Exercise prompt |
Copy out all of the data below with no alterations.

Dataset extract |
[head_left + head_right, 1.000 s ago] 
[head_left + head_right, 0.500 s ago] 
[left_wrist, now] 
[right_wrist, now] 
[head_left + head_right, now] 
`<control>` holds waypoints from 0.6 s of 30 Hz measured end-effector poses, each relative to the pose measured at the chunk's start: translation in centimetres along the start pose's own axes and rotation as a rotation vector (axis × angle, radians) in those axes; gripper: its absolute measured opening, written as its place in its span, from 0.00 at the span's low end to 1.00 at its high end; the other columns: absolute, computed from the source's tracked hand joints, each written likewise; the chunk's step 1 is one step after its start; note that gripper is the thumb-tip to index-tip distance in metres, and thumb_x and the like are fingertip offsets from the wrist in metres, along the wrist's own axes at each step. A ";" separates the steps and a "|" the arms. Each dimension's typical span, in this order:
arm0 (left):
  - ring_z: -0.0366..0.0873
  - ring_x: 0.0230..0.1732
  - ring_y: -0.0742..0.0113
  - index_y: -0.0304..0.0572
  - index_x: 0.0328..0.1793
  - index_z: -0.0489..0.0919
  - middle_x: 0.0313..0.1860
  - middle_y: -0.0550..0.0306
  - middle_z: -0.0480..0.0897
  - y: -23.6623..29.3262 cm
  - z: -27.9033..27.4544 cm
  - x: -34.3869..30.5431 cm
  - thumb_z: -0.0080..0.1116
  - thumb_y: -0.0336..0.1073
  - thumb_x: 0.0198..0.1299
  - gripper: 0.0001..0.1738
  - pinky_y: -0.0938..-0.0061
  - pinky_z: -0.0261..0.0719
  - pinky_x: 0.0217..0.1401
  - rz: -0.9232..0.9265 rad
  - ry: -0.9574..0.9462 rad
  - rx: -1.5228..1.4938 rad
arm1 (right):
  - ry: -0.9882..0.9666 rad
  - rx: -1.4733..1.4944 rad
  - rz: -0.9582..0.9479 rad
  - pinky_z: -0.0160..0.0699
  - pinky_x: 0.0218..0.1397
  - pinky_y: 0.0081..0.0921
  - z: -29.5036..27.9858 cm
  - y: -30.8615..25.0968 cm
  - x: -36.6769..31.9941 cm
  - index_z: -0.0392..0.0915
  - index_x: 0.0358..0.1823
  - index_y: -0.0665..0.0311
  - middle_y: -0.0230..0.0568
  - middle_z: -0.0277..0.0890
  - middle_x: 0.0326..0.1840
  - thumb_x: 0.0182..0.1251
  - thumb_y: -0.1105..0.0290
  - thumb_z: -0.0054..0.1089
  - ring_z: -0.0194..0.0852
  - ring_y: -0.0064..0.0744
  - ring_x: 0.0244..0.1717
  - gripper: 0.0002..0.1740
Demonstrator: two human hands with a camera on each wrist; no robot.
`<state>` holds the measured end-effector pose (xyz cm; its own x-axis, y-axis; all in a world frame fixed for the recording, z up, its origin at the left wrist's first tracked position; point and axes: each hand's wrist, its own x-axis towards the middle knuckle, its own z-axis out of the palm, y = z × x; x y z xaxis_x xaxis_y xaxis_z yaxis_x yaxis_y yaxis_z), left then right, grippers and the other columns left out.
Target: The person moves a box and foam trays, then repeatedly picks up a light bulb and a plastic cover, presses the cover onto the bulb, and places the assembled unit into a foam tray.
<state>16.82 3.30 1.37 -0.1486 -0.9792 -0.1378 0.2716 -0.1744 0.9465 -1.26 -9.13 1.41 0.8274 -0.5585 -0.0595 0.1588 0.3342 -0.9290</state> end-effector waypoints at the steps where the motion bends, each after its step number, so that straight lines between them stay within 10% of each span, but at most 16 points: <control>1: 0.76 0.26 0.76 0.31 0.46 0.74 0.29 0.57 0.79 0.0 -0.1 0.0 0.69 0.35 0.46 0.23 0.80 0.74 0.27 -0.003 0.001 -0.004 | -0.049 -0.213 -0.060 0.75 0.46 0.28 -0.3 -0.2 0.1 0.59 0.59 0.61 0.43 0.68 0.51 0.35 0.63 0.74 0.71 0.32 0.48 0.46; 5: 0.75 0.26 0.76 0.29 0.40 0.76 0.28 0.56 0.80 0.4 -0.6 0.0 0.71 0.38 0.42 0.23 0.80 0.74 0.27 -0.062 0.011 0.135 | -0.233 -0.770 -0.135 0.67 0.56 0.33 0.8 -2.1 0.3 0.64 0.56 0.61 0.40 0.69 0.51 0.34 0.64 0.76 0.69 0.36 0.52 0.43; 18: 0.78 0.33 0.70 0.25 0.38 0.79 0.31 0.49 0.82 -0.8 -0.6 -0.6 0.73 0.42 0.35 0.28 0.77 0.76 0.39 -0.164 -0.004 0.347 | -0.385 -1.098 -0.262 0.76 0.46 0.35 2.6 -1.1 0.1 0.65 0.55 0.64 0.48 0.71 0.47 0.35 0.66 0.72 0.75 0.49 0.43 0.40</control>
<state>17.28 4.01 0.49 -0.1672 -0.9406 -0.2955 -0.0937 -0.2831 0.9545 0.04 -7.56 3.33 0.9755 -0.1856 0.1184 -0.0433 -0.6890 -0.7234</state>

Exercise result |
[head_left + head_right, 1.000 s ago] 
[head_left + head_right, 0.500 s ago] 
[left_wrist, now] 
[right_wrist, now] 
[head_left + head_right, now] 
`<control>` holds waypoints from 0.6 s of 30 Hz measured end-effector poses, each relative to the pose measured at the chunk's start: translation in centimetres along the start pose's own axes and rotation as a rotation vector (axis × angle, radians) in those axes; gripper: its absolute measured opening, written as its place in its span, from 0.00 at the span's low end to 1.00 at its high end; the other columns: absolute, computed from the source's tracked hand joints, each written likewise; the chunk's step 1 is one step after its start; note that gripper is the thumb-tip to index-tip distance in metres, and thumb_x and the like are fingertip offsets from the wrist in metres, along the wrist's own axes at each step. A ";" separates the steps and a "|" the arms. Each dimension's typical span, in this order:
arm0 (left):
  - ring_z: -0.0366..0.0873
  - ring_x: 0.0230..0.1732
  - ring_y: -0.0742..0.0113
  - index_y: -0.0304..0.0572
  - index_x: 0.0328..0.1793
  - index_z: -0.0489..0.0919
  - middle_x: 0.0313..0.1860
  - middle_y: -0.0550..0.0306
  - middle_z: -0.0480..0.0897
  - y: -23.6623..29.3262 cm
  - z: -27.9033..27.4544 cm
  - x: -34.3869..30.5431 cm
  - thumb_z: -0.0080..0.1116
  - thumb_y: -0.0336..0.1073
  - thumb_x: 0.0198..0.1299
  - gripper: 0.0001..0.1738
  - pinky_y: -0.0938..-0.0061
  - pinky_z: -0.0261..0.0719
  - pinky_x: 0.0217..0.1401
  - rz: -0.9232..0.9265 rad
  - ry: -0.9574..0.9462 rad
  - rx: -1.5228..1.4938 rad
arm1 (right):
  - ry: -0.9882..0.9666 rad
  - rx: -1.4733..1.4944 rad
  - rz: -0.9582..0.9479 rad
  - pinky_z: -0.0160..0.0699
  - pinky_x: 0.0218..0.1397
  - pinky_y: 0.0081..0.0921
  - z: -29.5036..27.9858 cm
  - y: -30.8615..25.0968 cm
  - x: -36.6769..31.9941 cm
  - index_z: -0.0392..0.0915
  - index_x: 0.0358..0.1823
  - index_y: -0.0665..0.0311
  - middle_y: -0.0230..0.0568
  - middle_z: -0.0277..0.0890
  - middle_x: 0.0326..0.1840
  - thumb_x: 0.0182..0.1251
  - thumb_y: -0.1105..0.0290
  - thumb_z: -0.0054..0.1089
  - ring_z: -0.0194..0.0852
  - ring_y: -0.0064..0.0744
  - ring_x: 0.0244..0.1717
  - gripper: 0.0002..0.1740
Demonstrator: two human hands with a camera on each wrist; no robot.
`<state>` holds the measured end-effector pose (xyz cm; its own x-axis, y-axis; all in a world frame fixed for the recording, z up, its origin at the left wrist's first tracked position; point and axes: each hand's wrist, its own x-axis towards the middle knuckle, its own z-axis out of the palm, y = z × x; x y z xaxis_x xaxis_y xaxis_z yaxis_x yaxis_y yaxis_z), left then right, grippers and the other columns left out.
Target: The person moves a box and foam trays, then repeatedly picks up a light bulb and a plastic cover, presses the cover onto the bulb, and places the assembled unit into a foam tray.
<state>16.82 3.30 1.37 -0.1486 -0.9792 -0.1378 0.2716 -0.1744 0.9465 -1.26 -9.13 1.41 0.8274 -0.5585 -0.0595 0.1588 0.3342 -0.9290</state> end-effector waypoints at the steps where the motion bends, each after its step number, so that straight lines between them stay within 10% of each span, but at most 16 points: <control>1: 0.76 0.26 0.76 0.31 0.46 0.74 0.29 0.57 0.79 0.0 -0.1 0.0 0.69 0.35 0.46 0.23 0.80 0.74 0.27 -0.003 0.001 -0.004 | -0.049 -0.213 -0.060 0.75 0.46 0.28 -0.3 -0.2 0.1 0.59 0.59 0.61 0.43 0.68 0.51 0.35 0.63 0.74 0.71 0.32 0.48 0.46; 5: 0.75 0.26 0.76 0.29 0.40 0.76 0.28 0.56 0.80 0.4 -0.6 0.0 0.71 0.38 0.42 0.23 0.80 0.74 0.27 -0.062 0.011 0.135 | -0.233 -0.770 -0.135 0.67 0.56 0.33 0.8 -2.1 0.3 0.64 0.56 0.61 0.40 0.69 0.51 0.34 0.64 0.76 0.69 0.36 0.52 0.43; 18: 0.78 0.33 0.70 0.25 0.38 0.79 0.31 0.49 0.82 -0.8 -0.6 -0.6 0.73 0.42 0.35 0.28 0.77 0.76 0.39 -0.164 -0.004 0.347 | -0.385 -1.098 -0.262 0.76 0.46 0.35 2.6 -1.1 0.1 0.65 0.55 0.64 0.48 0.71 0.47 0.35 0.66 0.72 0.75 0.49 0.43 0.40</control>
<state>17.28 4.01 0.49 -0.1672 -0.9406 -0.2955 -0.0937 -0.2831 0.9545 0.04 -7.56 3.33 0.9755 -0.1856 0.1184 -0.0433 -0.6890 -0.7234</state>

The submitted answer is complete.